FN13. See, e.g., White-Smith Music Publishing Co. v. Apollo Co., 209 U.S. 1, 19, 28 S.Ct. 319, 323, 52 L.Ed. 655 (1908);  cf. Deep South Packing Co. v. Lathram Corp., 406 U.S. 518, 530-531, 92 S.Ct. 1700, 1707- 1708, 32 L.Ed.2d 273 (1972).   While the law has never recognized an author's right to absolute control of his work, the natural tendency of legal rights to express themselves in absolute terms to the exclusion of all else is particularly pronounced in the history of the constitutionally sanctioned monopolies of the copyright and the patent.   See e.g., United States v. Paramount Pictures, 334 U.S. 131, 156-158, 68 S.Ct. 915, 928-929, 92 L.Ed. 1260 (1948) (copyright owners claiming right to tie license of one film to license of another under copyright law);  Fox Film Corp. v. Doyal,286 U.S. 123, 52 S.Ct. 546, 76 L.Ed. 1010 (1932) (copyright owner claiming copyright renders it immune from state taxation of copyright royalties);  Bobbs-Merrill Co. v. Straus, 210 U.S. 339, 349-351, 28 S.Ct. 722, 725-726, 52 L.Ed. 1086 (1908) (copyright owner claiming that a right to fix resale price of his works within the scope of his copyright);  International Business Machines v. United States, 298 U.S. 131, 56 S.Ct. 701, 80 L.Ed. 1085 (1936) (patentees claiming right to tie sale of unpatented article to lease of patented device).

FN14. Section 106 of the Act provides: 

  " 'Subject to sections 107 through 118, the owner of copyright under this title has the exclusive rights to do and to authorize any of the following: 

  (1) to reproduce the copyrighted work in copies or phonorecords; 

  (2) to prepare derivative works based upon the copyrighted work; 

  (3) to distribute copies or phonorecords of the copyrighted work to the public by sale or other transfer of ownership, or by rental, lease, or lending; 

  (4) in the case of literary, musical, dramatic, and choreographic works, pantomimes, and motion pictures and other audiovisual works, to perform the copyrighted work publicly;  and (5) in the case of literary, musical, dramatic, and choreographic works, pantomimes, and pictorial, graphic, or sculptural works, including the individual images of a motion picture or other audiovisual work, to display the copyrighted work publicly."

              "Anyone who violates any of the exclusive rights of the copyright owner," that is, anyone who trespasses into his exclusive domain by using or authorizing the use of the copyrighted work in one of the five ways set forth in the statute, "is an infringer of the copyright."  Id., 501(a). Conversely, anyone who is authorized by the copyright owner to use the copyrighted work in a way specified in the statute or who makes a fair use of the work is not an infringer of the copyright with respect to such use.

              The Copyright Act provides the owner of a copyright with a potent arsenal of remedies against an infringer of his work, including an injunction to restrain the infringer from violating his rights, the impoundment and destruction of all reproductions of his work made in violation of his rights, a recovery of his actual damages and any additional profits realized by the infringer or a recovery of statutory damages, and attorneys fees.  Id., 502-505. [FN15]

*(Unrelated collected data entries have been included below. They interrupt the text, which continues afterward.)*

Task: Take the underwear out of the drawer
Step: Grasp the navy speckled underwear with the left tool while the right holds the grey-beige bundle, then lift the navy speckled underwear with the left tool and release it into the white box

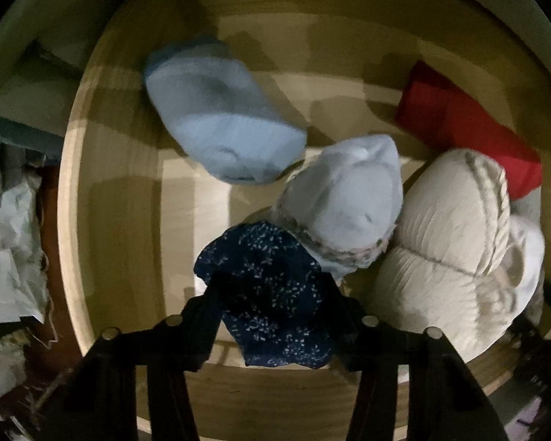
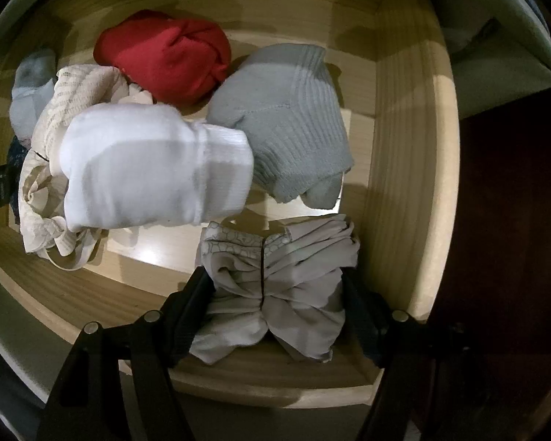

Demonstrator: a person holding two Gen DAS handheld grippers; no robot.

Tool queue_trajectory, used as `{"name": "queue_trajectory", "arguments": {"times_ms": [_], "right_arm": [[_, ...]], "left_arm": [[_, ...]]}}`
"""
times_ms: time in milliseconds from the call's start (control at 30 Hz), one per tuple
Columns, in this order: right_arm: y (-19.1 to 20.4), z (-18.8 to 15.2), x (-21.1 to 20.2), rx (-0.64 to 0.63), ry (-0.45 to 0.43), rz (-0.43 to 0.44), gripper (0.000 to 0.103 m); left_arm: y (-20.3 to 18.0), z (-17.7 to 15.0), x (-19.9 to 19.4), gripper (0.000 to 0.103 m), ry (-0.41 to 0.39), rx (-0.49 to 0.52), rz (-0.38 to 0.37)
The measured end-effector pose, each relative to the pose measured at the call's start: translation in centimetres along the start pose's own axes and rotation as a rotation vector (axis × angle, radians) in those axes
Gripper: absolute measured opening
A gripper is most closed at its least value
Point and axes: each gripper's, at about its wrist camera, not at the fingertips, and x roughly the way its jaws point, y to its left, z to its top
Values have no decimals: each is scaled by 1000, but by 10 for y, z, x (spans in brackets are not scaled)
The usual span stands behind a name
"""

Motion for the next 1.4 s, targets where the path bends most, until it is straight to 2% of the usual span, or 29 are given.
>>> {"name": "queue_trajectory", "arguments": {"times_ms": [167,400,767,1100,1400], "right_arm": [[4,3,1,2,5,-5,70],[9,5,4,-2,5,-13,71],[11,8,8,-10,9,-19,71],[13,9,10,-12,10,-23,71],[16,5,13,-13,7,-34,71]], "left_arm": [[8,-3,-1,40,3,23,5],[24,-5,-11,29,-7,31,-42],[44,-43,-43,26,-67,25,-78],[45,-56,-94,26,-168,27,-108],[70,-57,-170,26,-317,20,-98]]}}
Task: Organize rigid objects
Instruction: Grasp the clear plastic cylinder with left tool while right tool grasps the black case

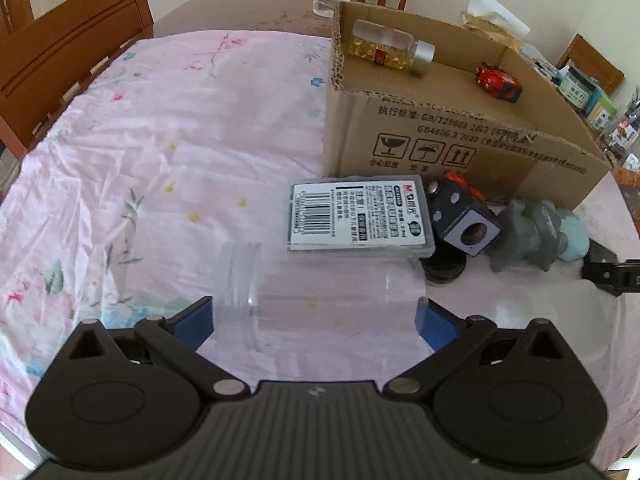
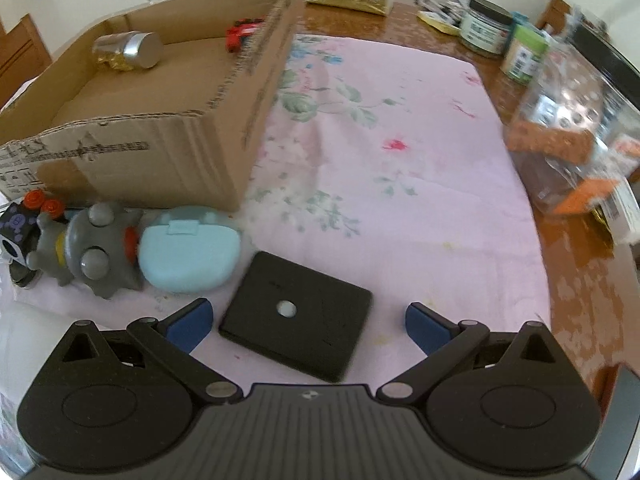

FN15. Moreover, anyone who willfully infringes the copyright to reproduce a motion picture for purposes of commercial advantage or private financial gain is subject to criminal penalties of one year imprisonment and a $25,000 fine for the first offense and two years imprisonment and a $50,000 fine for each subsequent offense, 17 U.S.C. 506(a), and the fruits and instrumentalities of the crime are forfeited upon conviction, id., 506(b).

              The two respondents in this case do not seek relief against the Betamax users who have allegedly infringed their copyrights.   Moreover, this is not a class action on behalf of all copyright owners who license their works for television broadcast, and respondents have no right to invoke whatever rights other copyright holders may have to bring infringement actions based on Betamax copying of their works. [FN16]  As was made clear by their own evidence, the copying of the respondents' programs represents a small portion of the total use of VTR's.   It is, however, the taping of respondents own copyrighted programs that provides them with standing to charge Sony with contributory infringement.   To prevail, they have the burden of proving that users of the Betamax have infringed their copyrights and that Sony should be held responsible for that infringement.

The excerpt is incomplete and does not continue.